I think Heidegger’s critique of technē is elitist hogwash. It’s all a matter of one’s choices: but well-chosen technology is a huge help. I love my computer, and I love my kitchen equipment. I bet Heidegger never had to cook his own dinner…


This was the second part of the interview. You can find the first part here.


Martha C. Nussbaum is the Ernst Freund Distinguished Service Professor of Law and Ethics at the University of Chicago (jointly appointed in the Law School and Philosophy department) and one of America’s most distinguished philosophers. 
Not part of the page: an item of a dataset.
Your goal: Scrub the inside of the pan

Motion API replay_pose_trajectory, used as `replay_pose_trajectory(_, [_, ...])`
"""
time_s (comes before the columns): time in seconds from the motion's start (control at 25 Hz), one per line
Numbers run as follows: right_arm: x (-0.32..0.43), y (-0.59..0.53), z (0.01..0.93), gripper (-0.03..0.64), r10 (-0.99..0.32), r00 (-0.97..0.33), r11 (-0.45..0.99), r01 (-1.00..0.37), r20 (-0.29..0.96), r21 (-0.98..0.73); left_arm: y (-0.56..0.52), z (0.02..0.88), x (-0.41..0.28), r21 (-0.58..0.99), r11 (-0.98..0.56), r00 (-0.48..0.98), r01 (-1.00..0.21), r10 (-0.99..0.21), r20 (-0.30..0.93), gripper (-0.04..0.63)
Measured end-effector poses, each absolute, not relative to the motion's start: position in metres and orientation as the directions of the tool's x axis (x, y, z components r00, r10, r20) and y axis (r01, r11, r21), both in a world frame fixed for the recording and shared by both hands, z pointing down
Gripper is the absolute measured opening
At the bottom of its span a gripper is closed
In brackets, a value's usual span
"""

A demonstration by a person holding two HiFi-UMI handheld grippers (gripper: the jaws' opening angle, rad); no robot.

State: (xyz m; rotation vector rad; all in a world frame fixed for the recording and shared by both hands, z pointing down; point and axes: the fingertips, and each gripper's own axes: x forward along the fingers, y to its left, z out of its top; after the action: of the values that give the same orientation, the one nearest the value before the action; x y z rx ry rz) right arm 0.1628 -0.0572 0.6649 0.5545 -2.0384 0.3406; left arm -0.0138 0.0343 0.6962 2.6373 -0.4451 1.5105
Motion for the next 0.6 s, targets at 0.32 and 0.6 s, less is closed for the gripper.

Prof. Nussbaum’s research interests span several fields of philosophy, classics and social sciences, covering Ancient Greek and Roman philosophy, political philosophy and sciences, ethics and philosophy of law. The author of over twenty books -amongst which: The Fragility of Goodness: Luck and Ethics in Greek Tragedy and Philosophy (1986), Poetic Justice (1996), Cultivating Humanity: A Classical Defense of Reform in Liberal Education (1997), From Disgust to Humanity: Sexual Orientation and Constitutional Law (2010), The Monarchy of Fear: A Philosopher Looks at Our Political Crisis (2018)- Prof. Nussbaum is currently working on a book on justice for non-human animals. Her next book, Citadels of Pride: Sexual Abuse, Accountability, and Reconciliation, will be published in 2021.

The recipient of over sixty honorary doctorates, Prof. Nussbaum is a fellow and associate member of numerous academies of art and sciences (she’s a Fellow of the British Academy and a member of the American Academy of Arts and Sciences) and has received many awards acknowledging her exceptional contribution to the fields of philosophy, ethics, culture and science.